Sighted people look at braille, and all they can see are dots on a page. All they can feel are bumps, and they do not mean a thing. However, to every blind person, braille means everything.
My name is Precious Perez, and I am from Chelsea, Massachusetts. I have a condition called Retinopathy of Prematurity, otherwise known as ROP. I was born two and a half months early, so my eyes were not developed, and the oxygen I needed to survive took my sight. I have never been able to see, but I have always been able to feel, and one of the first things I became accustomed to was the feeling of letters beneath my fingertips.
I began learning to read and write Braille in pre-school, at the age of three. I can remember practicing on the Perkins brailler, and reading words on a page. I can remember my mom putting braille labels on household items as I got older; feeling for the button on my television and finding TV in braille right next to it. I remember falling in love with books, and manually brailling out my math problems every night for homework in first grade. I remember the first time I was given a notetaker with a refreshable braille display. When I think of my journey as a blind person, I think of braille and how it has made me independent and free.
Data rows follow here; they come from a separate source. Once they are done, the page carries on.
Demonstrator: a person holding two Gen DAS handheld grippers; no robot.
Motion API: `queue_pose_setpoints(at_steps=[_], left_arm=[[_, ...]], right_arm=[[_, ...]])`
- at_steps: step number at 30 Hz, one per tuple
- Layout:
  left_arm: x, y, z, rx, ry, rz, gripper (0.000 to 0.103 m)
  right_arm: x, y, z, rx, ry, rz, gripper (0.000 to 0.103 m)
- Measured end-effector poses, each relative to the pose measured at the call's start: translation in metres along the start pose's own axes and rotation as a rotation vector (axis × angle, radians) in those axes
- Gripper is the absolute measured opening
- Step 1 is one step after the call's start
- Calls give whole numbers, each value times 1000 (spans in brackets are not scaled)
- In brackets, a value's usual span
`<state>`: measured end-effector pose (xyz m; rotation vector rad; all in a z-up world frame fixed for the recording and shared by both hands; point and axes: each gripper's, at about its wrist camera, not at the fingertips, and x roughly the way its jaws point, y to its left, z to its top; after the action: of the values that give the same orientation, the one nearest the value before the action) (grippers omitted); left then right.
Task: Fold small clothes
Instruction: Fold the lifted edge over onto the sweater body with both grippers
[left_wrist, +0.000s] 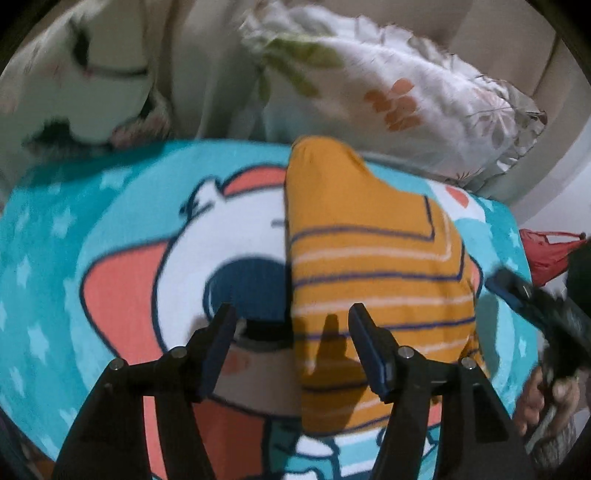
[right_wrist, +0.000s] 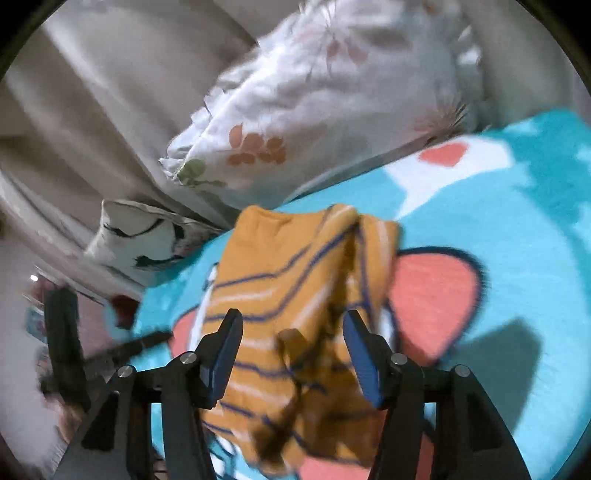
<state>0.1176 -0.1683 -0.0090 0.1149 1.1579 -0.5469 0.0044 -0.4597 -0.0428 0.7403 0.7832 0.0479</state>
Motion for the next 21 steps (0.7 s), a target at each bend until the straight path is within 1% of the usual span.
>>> queue_pose_setpoints(at_steps=[1,2,3,4,5,6,7,8,9,12,13,15,16,19,20,21], left_arm=[[4,-2,-5,-7,10,0,62],[6,-3,-8,-8,17,2,62],[7,-4,-11,1,20,11,62],[7,-9,-13,13,17,22,62],[5,-13,-15,28,10,30,62],[3,-17,-17,43,-2,33,62],[1,-21,-19,56,-11,33,64],[2,-26,-20,70,-12,36,66],[4,-29,-21,77,-7,39,68],[17,-37,-25,93,27,41,68],[21,-40,-27,100,36,43,68],[30,-45,-33,117,55,60,68],[34,-46,-35,120,62,65,68],[46,-45,-42,105,101,77,69],[49,-44,-44,95,113,79,70],[51,-42,-45,83,123,83,72]], right_arm=[[11,0,5,9,26,1,60],[24,-1,9,15,62,11,47],[38,-1,10,27,109,22,16],[46,-3,13,35,143,30,9],[47,-5,17,48,148,50,9],[41,-7,21,49,126,58,8],[33,-7,25,39,101,47,8],[29,-8,27,29,89,25,8],[27,-10,29,13,86,-21,8],[39,-11,26,-65,118,-164,7],[46,-11,22,-86,134,-197,7],[55,-12,12,-96,150,-230,7],[56,-11,10,-96,139,-238,7],[56,-14,10,-70,131,-243,9],[56,-17,10,-57,130,-239,15],[55,-22,10,-36,129,-233,25]])
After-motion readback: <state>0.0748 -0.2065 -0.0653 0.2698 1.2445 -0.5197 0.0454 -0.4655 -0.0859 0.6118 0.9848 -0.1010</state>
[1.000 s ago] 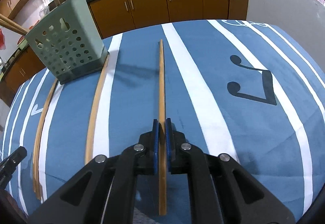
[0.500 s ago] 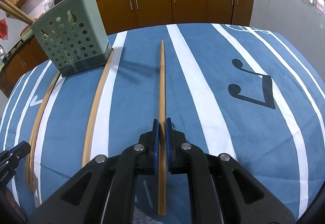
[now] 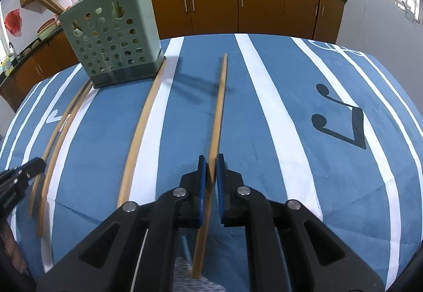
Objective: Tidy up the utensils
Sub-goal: 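Return to the table and grasp another chopstick with each tool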
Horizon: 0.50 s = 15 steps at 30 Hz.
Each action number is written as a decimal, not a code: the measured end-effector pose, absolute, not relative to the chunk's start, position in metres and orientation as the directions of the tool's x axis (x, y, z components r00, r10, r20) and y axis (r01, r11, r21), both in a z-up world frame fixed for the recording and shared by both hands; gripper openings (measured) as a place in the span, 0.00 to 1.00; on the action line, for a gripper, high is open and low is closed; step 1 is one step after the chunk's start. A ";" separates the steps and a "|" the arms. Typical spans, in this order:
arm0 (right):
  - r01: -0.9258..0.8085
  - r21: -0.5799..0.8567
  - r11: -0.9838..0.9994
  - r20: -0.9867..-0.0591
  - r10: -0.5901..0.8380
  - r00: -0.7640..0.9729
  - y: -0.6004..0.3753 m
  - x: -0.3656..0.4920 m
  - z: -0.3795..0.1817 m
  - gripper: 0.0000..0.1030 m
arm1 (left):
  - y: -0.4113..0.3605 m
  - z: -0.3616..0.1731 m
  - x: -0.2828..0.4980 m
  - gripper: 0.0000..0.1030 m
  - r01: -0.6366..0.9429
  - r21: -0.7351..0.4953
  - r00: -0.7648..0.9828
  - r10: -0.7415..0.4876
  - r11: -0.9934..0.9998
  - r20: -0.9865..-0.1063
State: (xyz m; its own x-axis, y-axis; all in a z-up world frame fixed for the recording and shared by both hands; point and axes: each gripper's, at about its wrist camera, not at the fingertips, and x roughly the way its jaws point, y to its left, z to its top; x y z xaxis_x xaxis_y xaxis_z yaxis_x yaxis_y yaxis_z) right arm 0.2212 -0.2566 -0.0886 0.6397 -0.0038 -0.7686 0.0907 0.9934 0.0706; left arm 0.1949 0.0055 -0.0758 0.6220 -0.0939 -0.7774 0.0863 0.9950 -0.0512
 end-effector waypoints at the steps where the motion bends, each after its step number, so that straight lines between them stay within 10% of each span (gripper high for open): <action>1: 0.090 0.071 0.993 -0.768 -0.004 0.640 -0.257 0.222 -0.089 0.08 | 0.012 -0.075 0.197 0.07 0.068 -0.056 0.622 -0.087 0.996 -0.778; 15: 0.098 0.064 0.993 -0.765 -0.014 0.644 -0.262 0.233 -0.089 0.08 | 0.042 -0.076 0.209 0.07 0.048 -0.120 0.638 -0.123 0.992 -0.760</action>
State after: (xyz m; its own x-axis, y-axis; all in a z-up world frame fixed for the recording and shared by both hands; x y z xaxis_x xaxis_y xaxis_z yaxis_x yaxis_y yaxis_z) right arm 0.2326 -0.2622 -0.0887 0.6441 -0.0141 -0.7648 0.0980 0.9931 0.0643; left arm 0.2093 0.0425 -0.0764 0.6381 -0.1227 -0.7601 0.0484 0.9917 -0.1195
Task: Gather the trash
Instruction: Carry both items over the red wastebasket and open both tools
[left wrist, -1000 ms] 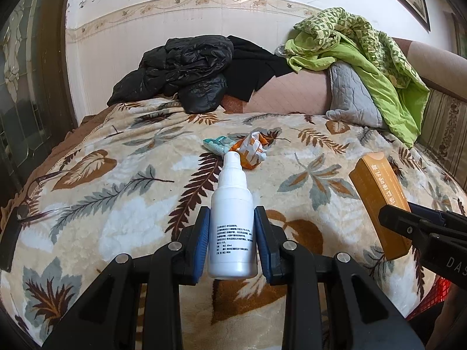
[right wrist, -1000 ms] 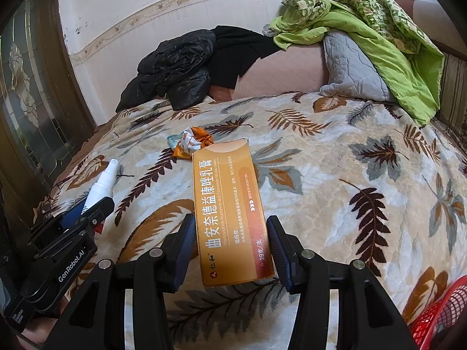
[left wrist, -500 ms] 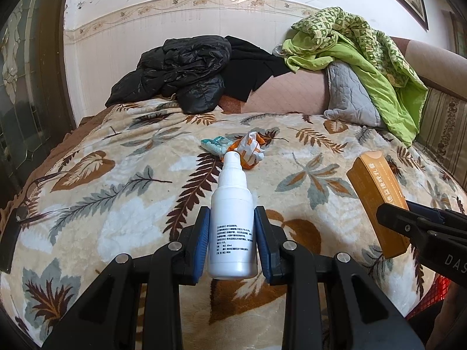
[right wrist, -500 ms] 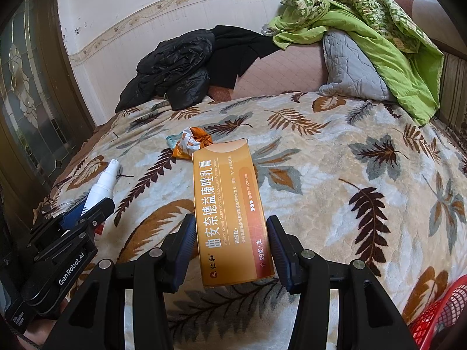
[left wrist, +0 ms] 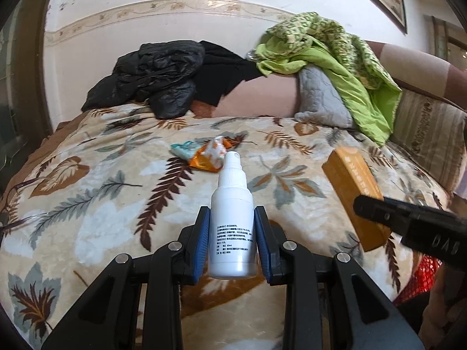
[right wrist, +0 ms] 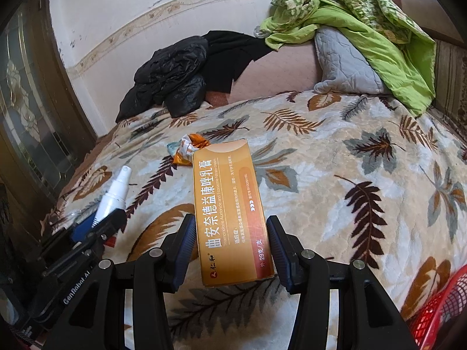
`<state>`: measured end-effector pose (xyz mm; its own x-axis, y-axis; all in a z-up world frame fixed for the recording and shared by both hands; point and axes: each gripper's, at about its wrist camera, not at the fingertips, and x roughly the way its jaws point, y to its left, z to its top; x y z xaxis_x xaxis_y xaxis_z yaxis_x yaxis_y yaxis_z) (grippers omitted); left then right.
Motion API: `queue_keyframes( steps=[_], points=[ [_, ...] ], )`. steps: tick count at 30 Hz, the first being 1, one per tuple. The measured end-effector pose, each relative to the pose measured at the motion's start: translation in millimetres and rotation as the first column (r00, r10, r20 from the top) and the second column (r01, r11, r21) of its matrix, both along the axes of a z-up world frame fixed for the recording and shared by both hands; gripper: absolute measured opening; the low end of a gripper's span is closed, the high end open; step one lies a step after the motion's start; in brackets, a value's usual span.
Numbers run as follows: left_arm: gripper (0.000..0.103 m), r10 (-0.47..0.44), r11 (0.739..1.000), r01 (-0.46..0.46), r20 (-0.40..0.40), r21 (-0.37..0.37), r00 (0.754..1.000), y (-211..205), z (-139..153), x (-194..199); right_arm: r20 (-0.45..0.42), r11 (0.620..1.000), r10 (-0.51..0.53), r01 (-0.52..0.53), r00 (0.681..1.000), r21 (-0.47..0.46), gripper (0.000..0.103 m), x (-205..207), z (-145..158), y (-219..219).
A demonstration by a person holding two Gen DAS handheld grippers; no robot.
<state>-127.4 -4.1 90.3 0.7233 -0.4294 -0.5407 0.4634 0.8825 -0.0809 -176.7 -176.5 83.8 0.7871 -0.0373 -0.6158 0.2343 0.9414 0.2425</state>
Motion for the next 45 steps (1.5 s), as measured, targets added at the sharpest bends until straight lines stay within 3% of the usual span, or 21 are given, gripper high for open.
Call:
queue_keyframes(
  steps=[8, 16, 22, 28, 31, 34, 37, 38, 39, 40, 45],
  points=[
    [0.029, -0.107, 0.994, 0.107, 0.014, -0.028, 0.994, -24.8, 15.2, -27.7, 0.026, 0.996, -0.066, 0.064, 0.997, 0.059, 0.053, -59.5, 20.4, -35.3],
    [0.029, -0.286, 0.957, 0.287, 0.023, -0.042, 0.958, -78.3, 36.0, -77.5, 0.033, 0.973, -0.216, 0.213, 0.976, 0.089, 0.053, -149.1, 37.5, -95.3],
    [0.029, -0.454, 0.890, 0.454, 0.006, -0.052, 0.891, -131.6, 52.6, -116.9, 0.013, 0.926, -0.365, 0.362, 0.931, 0.110, 0.053, -220.2, 37.6, -143.5],
    [0.029, -0.625, 0.781, 0.620, -0.072, -0.074, 0.778, -194.1, 55.6, -154.9, -0.023, 0.871, -0.470, 0.468, 0.882, 0.152, 0.053, -271.5, 29.4, -175.0],
    [0.029, -0.697, 0.716, 0.690, -0.155, -0.108, 0.700, -227.4, 48.4, -170.5, -0.041, 0.848, -0.501, 0.499, 0.865, 0.176, 0.053, -286.0, 22.5, -185.7],
    [0.029, -0.732, 0.677, 0.727, -0.204, -0.115, 0.650, -249.5, 39.4, -186.1, -0.055, 0.827, -0.527, 0.527, 0.848, 0.196, 0.054, -296.0, 15.9, -194.9],
    [0.029, -0.747, 0.655, 0.748, -0.241, -0.106, 0.620, -266.6, 29.6, -197.2, -0.080, 0.811, -0.544, 0.548, 0.835, 0.206, 0.055, -301.6, 7.4, -202.6],
    [0.034, -0.756, 0.642, 0.758, -0.262, -0.115, 0.600, -272.1, 25.7, -199.0, -0.090, 0.806, -0.546, 0.551, 0.833, 0.217, 0.055, -304.0, 3.7, -205.4],
    [0.049, -0.757, 0.638, 0.761, -0.275, -0.118, 0.592, -273.7, 23.4, -199.1, -0.101, 0.803, -0.545, 0.553, 0.832, 0.223, 0.055, -304.3, 0.4, -207.4],
    [0.055, -0.754, 0.641, 0.758, -0.283, -0.119, 0.593, -275.6, 22.2, -199.1, -0.109, 0.799, -0.547, 0.557, 0.830, 0.228, 0.057, -305.8, -1.8, -208.9],
    [0.057, -0.729, 0.676, 0.724, -0.269, -0.138, 0.629, -263.3, 25.8, -189.1, -0.100, 0.791, -0.560, 0.567, 0.822, 0.228, 0.057, -308.7, -1.6, -210.5]
  ],
)
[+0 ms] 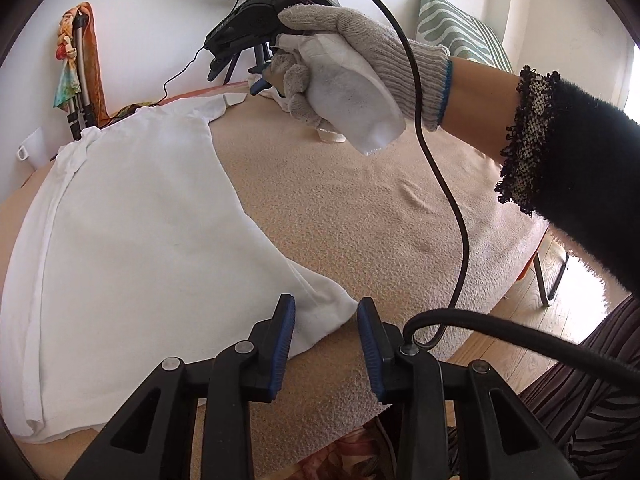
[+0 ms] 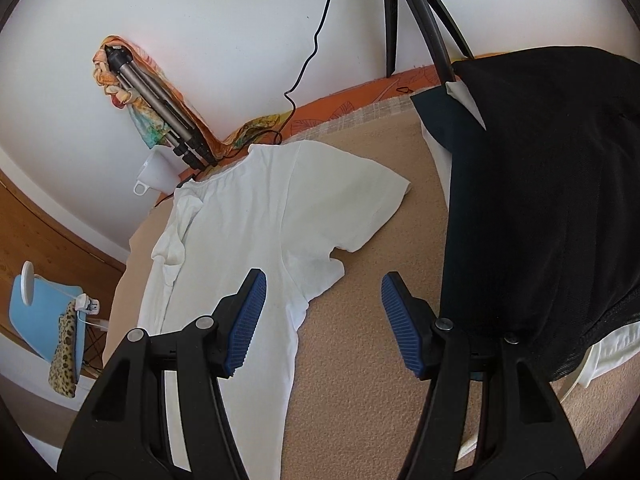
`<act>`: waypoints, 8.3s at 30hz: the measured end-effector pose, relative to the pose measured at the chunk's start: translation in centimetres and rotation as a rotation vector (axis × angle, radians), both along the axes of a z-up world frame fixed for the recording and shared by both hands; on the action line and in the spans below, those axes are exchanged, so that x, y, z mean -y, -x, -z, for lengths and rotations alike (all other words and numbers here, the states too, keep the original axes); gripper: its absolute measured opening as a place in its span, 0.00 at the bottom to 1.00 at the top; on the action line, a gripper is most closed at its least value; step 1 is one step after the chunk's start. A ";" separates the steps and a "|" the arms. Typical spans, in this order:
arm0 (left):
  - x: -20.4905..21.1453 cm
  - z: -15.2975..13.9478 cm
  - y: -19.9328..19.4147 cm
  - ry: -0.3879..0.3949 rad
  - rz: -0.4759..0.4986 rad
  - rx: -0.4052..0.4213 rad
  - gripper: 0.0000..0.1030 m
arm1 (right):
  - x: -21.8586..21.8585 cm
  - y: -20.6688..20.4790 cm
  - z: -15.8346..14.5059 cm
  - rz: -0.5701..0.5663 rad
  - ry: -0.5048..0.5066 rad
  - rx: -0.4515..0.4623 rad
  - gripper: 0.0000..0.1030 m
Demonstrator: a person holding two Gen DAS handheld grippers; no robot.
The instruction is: Fold small clothes
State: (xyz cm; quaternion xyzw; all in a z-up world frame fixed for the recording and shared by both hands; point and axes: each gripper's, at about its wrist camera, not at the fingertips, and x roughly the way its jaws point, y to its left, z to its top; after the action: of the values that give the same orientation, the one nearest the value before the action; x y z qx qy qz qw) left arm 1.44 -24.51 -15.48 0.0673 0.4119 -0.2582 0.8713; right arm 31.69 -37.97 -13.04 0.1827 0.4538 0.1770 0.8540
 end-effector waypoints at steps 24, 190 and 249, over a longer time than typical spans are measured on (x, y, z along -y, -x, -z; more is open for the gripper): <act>-5.0 -1.9 -0.6 0.293 -0.138 -0.065 0.05 | -4.2 -4.6 2.3 0.039 0.033 -0.008 0.06; -18.5 -9.5 -27.1 0.037 -0.136 -0.068 0.72 | -10.2 16.2 -5.2 -0.322 0.058 0.057 0.29; -27.5 -3.4 -37.5 0.110 -0.360 0.063 0.25 | -13.2 -17.2 1.6 -0.112 0.130 0.085 0.43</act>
State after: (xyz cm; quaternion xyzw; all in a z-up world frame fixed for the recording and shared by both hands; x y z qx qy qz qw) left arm 38.91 2.94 -12.08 -0.0469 0.3753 -0.1182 0.9181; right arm 48.90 -24.74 -14.60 0.0936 0.4371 0.2023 0.8714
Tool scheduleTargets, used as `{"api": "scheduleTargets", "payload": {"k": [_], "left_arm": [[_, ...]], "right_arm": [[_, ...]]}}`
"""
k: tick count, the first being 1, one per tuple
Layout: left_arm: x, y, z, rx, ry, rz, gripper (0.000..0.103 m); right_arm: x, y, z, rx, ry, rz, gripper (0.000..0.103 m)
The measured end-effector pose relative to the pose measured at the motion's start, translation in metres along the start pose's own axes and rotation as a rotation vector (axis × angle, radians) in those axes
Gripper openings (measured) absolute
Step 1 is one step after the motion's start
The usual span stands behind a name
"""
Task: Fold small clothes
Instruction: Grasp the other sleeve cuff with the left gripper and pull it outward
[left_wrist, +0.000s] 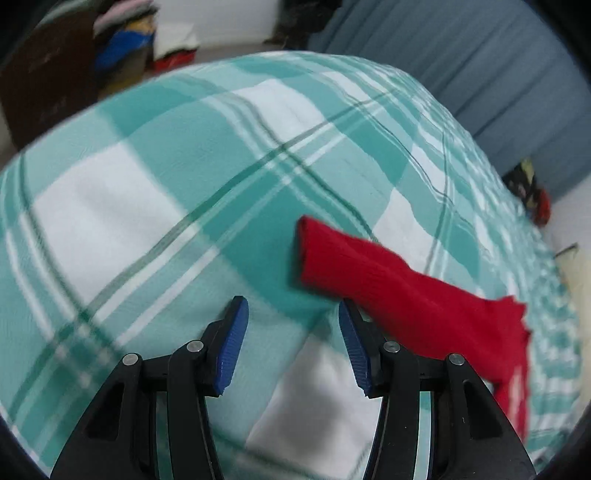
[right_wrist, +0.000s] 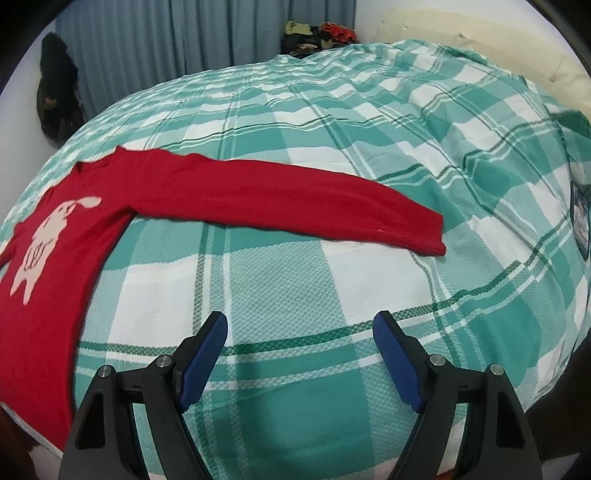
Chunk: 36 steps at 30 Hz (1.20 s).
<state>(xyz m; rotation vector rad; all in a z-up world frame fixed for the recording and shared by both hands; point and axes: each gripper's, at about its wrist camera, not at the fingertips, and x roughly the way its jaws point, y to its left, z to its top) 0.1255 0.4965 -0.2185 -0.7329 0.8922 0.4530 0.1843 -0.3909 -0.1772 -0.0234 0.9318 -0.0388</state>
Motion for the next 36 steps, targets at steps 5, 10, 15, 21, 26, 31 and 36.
{"api": "scheduleTargets", "payload": {"k": [5,10,15,21,26,31,36], "left_arm": [[0.023,-0.013,0.022,-0.009,-0.045,-0.008,0.022],[0.025,-0.034,0.032,0.052,0.04,-0.111,0.003],[0.002,-0.035,0.041,0.046,0.137,-0.023,0.003],[-0.001,-0.019,0.036,0.079,0.134,0.102,0.032],[0.016,-0.005,0.022,-0.006,0.103,-0.048,0.066],[0.025,-0.025,0.014,0.029,0.175,0.031,0.003],[0.005,-0.011,0.01,0.026,0.143,0.278,0.003]], "right_arm": [[0.0,0.009,-0.002,-0.042,0.01,-0.02,0.08],[0.004,0.011,-0.001,-0.045,0.026,-0.029,0.08],[0.007,0.011,-0.002,-0.05,0.035,-0.028,0.08],[0.008,0.007,-0.001,-0.026,0.036,-0.019,0.08],[0.006,0.009,-0.003,-0.032,0.031,-0.02,0.08],[0.008,0.008,-0.002,-0.024,0.041,-0.024,0.08],[0.006,0.006,-0.001,-0.012,0.028,-0.024,0.08]]}}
There are countless reasons why braille is significant. This code is used by myself and many others every single day. Bathrooms, ATMs, elevators: all of these signs have braille and print on them. If I need to make a bank transaction, I do not need someone to tell me where to insert my card or my headphones for audio feedback. I do not need someone to push my floor for me in the elevator, because there's braille next to each button. I can find a women's bathroom in any public building, because there is braille on the sign. I am not only capable of locating and identifying things, but I am able to do it without help from anyone else, which would not be possible without braille.
Navigation and daily personal management tasks are not the only things for which braille is necessary. I am a sophomore at Berklee College of Music, and I take theory classes in which I use braille books. I can read key signatures, scales, notes, and rhythms along with my peers in Ear Training class with my textbook instead of listening back to a recording and needing to always memorize. I can analyze chord progressions and take notes in class using my notetaker. I can write articles like this one, and read over my writing to check my spelling, grammar, and punctuation without having to go character by character with my screenreader and hoping for the best. I can read anything I need or want to read, whenever and wherever I want to read it, just the way anyone with sight could. The same way sighted people use pen and paper, I can use a slate and stylus or a Perkins brailler. If the power goes out, I can always write things down if my laptop dies. Braille gives me the ticket to freedom that audio can supplement, but never give.
Braille is something I could not live without, and without a form of reading and writing, I would not be where I am today.
I am currently a summer counselor atBLIND Inc, an NFB training center in Minnesota, and I have been lucky enough to have the opportunity to share my love and passion for braille and its significance with blind middle school students who are eager to learn. Every blind person deserves independence and freedom. Living these truths would not be as feasible without the ability to take notes, read books for school, label household appliances and medicine, and a number of other things. Without braille, I would not be educated and free to educate others. “If reading mediums change and braille gets discredited out loud, I'll counter the doubt.” Not only do I need braille, but every blind person needs braille. Braille is happiness. Braille is freedom. Braille is independence.